§ **THE DATA**:
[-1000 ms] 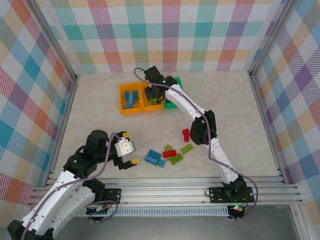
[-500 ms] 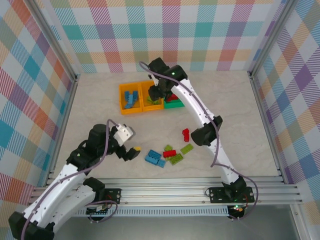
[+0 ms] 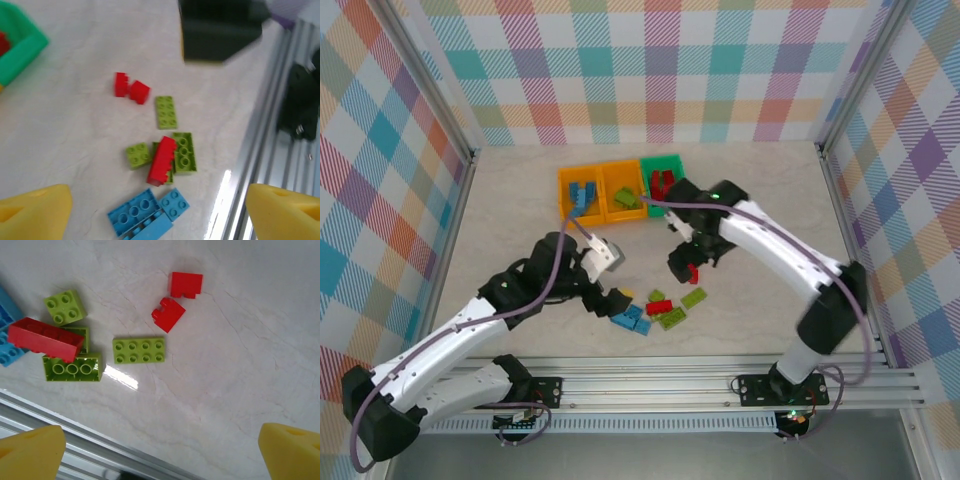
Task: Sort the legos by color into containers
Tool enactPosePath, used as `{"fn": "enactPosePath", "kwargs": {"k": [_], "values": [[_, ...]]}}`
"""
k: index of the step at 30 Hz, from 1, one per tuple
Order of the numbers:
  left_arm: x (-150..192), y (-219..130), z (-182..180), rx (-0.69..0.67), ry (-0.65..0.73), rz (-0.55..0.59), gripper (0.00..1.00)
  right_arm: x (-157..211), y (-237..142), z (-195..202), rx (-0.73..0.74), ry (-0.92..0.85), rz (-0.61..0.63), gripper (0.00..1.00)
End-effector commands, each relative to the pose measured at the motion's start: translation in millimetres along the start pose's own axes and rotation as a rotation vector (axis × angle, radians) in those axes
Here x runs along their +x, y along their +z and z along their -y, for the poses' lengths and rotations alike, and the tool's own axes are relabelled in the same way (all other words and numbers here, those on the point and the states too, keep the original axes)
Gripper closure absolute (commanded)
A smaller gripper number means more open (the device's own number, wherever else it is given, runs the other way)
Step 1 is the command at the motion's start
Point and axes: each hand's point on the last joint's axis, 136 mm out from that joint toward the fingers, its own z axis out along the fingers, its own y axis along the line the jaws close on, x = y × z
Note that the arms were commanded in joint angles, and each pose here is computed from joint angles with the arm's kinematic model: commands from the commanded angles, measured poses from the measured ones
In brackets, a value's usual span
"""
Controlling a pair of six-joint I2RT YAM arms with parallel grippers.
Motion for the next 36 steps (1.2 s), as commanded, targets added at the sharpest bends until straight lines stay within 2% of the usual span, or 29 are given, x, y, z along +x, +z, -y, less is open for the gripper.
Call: {"fn": "enactPosePath", "kwargs": {"k": [1, 5, 10, 15, 19, 24, 26, 28, 30, 36], "values": [[16.7, 22.6, 29.5, 0.115, 0.243, -0.039, 0.15, 6.1, -5.5, -14.2, -0.098, 0.115, 0.110, 0.00], [43.7, 58.2, 41.1, 0.174, 0.342, -0.191, 0.18, 28.0, -11.1, -7.2, -0.120, 0.256, 0.203, 0.00], [63.4, 104.2, 36.0, 0.181, 0.365, -0.280, 0.20, 39.1, -25.2, -10.4, -0.192, 0.311, 0.332, 0.00], [76.0, 130.7, 22.5, 0.143, 0.416, -0.311, 0.34, 45.7, -28.0, -9.1, -0.195, 0.314, 0.349, 0.00], [87.5, 140.3, 16.4, 0.131, 0.425, -0.355, 0.57, 44.9, -25.3, -9.4, -0.193, 0.313, 0.340, 0.00], [93.6, 147.2, 9.9, 0.105, 0.426, -0.375, 0.66, 43.0, -26.0, -11.2, -0.206, 0.307, 0.349, 0.00], [95.5, 148.8, 7.1, 0.093, 0.431, -0.387, 0.64, 44.1, -26.1, -11.4, -0.205, 0.303, 0.348, 0.00], [92.2, 149.7, 4.8, 0.075, 0.437, -0.369, 0.57, 45.2, -26.4, -11.7, -0.207, 0.301, 0.345, 0.01], [83.2, 150.0, 3.8, 0.054, 0.431, -0.323, 0.47, 44.7, -28.2, -11.9, -0.211, 0.305, 0.351, 0.00], [49.1, 149.6, -7.4, -0.056, 0.373, -0.169, 0.36, 44.2, -31.7, -10.4, -0.209, 0.308, 0.373, 0.00]]}}
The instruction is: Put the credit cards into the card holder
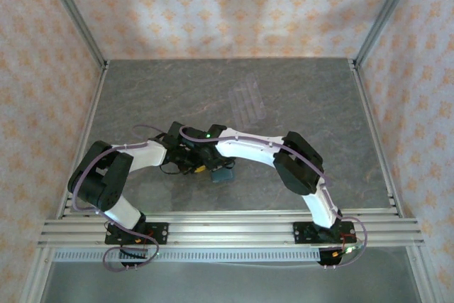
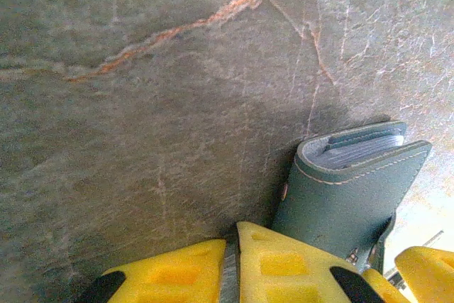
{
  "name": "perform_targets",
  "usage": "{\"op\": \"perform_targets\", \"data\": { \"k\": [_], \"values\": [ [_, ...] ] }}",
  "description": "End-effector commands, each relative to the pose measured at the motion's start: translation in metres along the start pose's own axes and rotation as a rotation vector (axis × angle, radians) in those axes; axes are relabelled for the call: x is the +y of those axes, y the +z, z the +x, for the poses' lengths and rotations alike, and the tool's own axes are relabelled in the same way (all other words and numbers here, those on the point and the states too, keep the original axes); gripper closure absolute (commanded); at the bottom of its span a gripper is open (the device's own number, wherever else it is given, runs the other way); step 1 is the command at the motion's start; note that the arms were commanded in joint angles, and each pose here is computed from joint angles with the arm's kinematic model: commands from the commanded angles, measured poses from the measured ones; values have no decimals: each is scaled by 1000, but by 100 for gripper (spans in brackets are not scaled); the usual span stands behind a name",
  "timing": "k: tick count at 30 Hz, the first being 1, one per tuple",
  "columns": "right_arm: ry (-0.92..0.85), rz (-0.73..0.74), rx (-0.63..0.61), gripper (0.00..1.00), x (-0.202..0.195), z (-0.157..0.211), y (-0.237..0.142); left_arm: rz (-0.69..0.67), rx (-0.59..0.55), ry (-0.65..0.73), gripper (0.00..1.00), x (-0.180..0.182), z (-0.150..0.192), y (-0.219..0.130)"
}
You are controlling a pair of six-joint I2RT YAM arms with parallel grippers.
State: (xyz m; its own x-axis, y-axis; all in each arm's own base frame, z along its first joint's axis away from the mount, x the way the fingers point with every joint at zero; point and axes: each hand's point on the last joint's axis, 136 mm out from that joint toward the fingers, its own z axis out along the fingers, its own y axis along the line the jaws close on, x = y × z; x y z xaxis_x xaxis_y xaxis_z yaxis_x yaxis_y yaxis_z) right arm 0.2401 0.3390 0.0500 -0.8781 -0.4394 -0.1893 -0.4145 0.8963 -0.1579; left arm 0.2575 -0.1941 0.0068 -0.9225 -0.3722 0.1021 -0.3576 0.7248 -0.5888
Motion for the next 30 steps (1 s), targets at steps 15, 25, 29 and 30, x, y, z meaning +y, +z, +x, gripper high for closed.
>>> {"op": "perform_targets", "data": {
  "k": [15,25,29,30],
  "values": [
    [-23,46,-1,94,-4,-3,-3,-35,-19,26,86,19,-5,28],
    [-4,-55,1,100,9,-2,-9,-18,-14,74,86,6,0,29],
    [28,-93,-5,100,7,-2,-11,-17,-2,99,86,-1,7,34],
    [42,-106,-10,100,6,-4,-13,-16,-1,100,86,-2,8,36]
  ]
}}
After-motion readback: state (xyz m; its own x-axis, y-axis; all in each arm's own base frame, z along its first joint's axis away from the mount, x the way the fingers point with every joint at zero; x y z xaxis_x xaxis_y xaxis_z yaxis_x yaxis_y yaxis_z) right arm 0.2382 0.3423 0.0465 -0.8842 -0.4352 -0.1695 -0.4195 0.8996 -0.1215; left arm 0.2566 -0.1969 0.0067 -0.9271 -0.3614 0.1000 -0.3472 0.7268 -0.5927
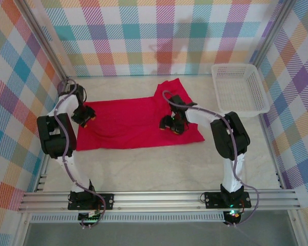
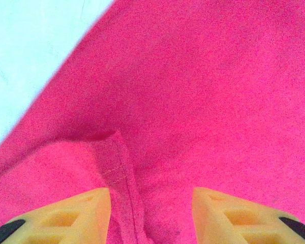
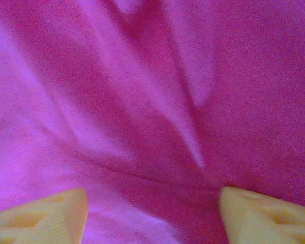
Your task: Fold the inside-out t-shirt
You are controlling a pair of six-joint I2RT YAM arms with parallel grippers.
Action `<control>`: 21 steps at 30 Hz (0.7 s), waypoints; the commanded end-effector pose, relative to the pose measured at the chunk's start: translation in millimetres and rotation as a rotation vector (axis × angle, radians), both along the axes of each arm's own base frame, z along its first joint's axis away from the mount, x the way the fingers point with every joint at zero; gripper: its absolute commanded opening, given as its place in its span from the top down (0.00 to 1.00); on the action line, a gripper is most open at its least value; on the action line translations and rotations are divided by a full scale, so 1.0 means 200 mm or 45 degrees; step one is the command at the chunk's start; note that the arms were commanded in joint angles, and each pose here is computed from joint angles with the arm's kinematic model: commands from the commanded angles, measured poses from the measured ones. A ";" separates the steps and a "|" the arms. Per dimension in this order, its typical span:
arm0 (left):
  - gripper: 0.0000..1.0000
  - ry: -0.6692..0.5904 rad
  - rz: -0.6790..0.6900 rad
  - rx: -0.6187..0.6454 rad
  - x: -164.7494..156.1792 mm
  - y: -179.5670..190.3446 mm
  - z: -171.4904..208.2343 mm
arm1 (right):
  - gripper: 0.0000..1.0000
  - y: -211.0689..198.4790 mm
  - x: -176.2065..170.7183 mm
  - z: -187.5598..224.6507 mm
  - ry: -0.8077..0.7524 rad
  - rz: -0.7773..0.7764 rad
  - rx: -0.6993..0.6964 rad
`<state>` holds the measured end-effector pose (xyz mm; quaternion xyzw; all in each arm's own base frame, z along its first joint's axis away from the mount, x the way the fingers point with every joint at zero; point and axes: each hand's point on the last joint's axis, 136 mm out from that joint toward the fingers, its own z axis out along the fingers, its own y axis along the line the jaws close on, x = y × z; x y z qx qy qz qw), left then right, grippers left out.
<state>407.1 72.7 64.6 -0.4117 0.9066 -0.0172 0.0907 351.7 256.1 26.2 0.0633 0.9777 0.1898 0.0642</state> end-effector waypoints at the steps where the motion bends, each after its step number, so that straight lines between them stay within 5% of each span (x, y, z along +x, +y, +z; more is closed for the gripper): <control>1: 0.54 0.071 -0.036 0.092 0.05 0.06 0.00 | 0.30 -0.08 -0.06 -0.10 0.049 -0.056 -0.044; 6: 0.55 0.054 -0.054 0.132 0.06 0.07 0.10 | 0.30 -0.07 -0.04 0.04 -0.015 -0.013 -0.033; 11: 0.55 -0.153 -0.063 0.039 -0.09 -0.15 0.26 | 0.30 -0.02 0.04 0.16 -0.090 0.017 0.005; 15: 0.54 -0.185 -0.040 -0.171 -0.24 -0.34 0.11 | 0.30 -0.05 0.07 0.08 -0.051 0.018 -0.080; 21: 0.53 -0.050 0.050 -0.138 -0.42 -0.21 -0.14 | 0.30 -0.20 -0.11 -0.13 0.113 -0.023 -0.222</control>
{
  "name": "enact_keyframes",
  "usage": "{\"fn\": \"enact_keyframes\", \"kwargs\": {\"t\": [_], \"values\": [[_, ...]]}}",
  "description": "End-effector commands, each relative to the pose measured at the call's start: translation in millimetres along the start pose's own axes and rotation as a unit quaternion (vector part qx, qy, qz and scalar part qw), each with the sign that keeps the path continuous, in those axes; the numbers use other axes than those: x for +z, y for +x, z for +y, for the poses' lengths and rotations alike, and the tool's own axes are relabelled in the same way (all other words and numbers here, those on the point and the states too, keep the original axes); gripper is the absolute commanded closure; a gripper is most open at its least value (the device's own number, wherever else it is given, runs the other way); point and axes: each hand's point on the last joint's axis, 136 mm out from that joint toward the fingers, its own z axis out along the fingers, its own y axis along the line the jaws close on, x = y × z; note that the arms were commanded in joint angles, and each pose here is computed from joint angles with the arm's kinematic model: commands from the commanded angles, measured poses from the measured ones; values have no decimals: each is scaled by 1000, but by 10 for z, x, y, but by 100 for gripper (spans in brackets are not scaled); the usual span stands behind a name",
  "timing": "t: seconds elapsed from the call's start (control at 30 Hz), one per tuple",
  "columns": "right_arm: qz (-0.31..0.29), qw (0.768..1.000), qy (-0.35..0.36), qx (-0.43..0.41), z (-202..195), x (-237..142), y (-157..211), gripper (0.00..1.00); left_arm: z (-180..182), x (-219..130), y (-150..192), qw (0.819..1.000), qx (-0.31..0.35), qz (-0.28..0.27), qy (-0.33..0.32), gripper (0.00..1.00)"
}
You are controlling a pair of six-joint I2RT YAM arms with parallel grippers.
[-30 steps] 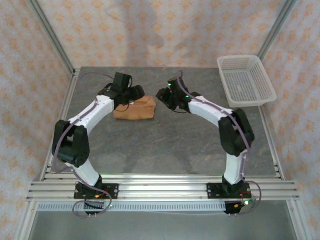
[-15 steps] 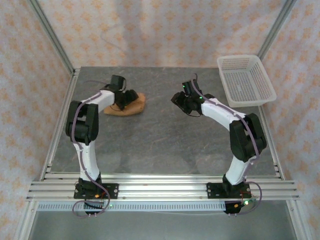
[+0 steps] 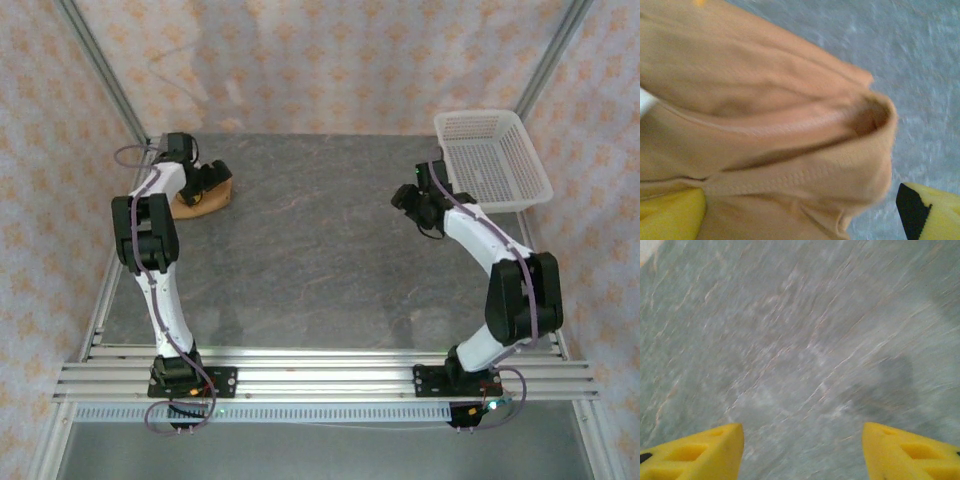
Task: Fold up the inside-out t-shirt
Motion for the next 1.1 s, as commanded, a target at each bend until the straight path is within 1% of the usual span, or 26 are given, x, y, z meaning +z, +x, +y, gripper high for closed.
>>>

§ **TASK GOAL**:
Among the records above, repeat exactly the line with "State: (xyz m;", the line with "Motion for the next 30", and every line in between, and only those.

§ **REPLY TO THE TASK**:
State: (xyz m; its own x-axis, y-axis; all in each arm's own base frame, z along its first joint's axis away from the mount, x the way the fingers point with every joint at zero; point and axes: each hand's point on the last joint's axis, 136 mm out from that joint toward the fingers, its own z axis out along the fingers, its own y axis along the line the jaws close on, x = y × z; x y z xaxis_x xaxis_y xaxis_z yaxis_x yaxis_y yaxis_z) right arm 0.2401 0.3390 0.0500 -0.8781 -0.4394 -0.1893 -0.4145 0.8963 -0.1579; left arm 0.2575 -0.1941 0.0068 -0.9225 -0.3722 0.1021 -0.3576 0.7248 -0.5888
Motion for the next 30 steps (1 s), targets at steps 15, 25, 29 and 30, x, y, z meaning +y, +z, +x, gripper high for closed.

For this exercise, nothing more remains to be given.